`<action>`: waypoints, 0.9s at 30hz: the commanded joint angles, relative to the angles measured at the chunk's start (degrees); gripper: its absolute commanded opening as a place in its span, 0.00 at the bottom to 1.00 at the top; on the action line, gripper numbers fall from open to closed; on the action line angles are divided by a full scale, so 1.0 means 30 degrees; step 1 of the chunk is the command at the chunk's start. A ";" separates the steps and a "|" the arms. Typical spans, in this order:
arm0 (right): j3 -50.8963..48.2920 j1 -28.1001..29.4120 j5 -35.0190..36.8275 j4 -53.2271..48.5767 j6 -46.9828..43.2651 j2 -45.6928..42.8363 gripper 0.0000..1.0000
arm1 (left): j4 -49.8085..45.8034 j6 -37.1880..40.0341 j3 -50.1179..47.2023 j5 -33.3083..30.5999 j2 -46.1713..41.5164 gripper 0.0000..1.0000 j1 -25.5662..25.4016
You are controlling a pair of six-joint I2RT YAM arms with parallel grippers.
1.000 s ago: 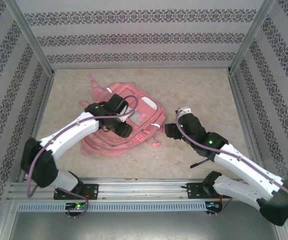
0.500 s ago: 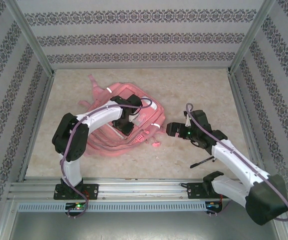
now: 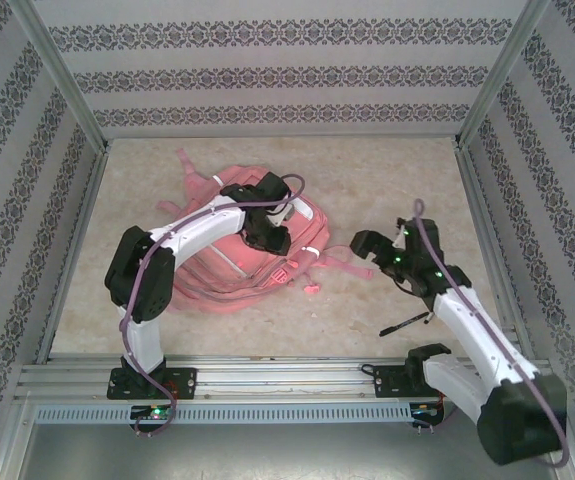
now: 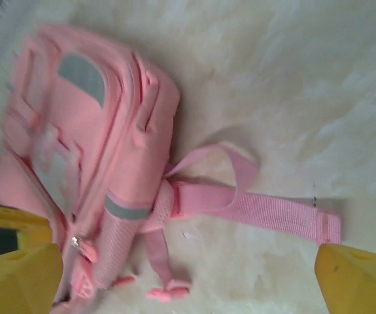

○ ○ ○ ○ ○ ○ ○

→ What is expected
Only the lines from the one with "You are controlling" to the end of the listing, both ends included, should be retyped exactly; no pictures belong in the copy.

→ Written response
You are controlling a pair of six-joint I2RT YAM arms with parallel grippers.
1.000 s ago: 
0.500 s ago: 
now: 
now: 

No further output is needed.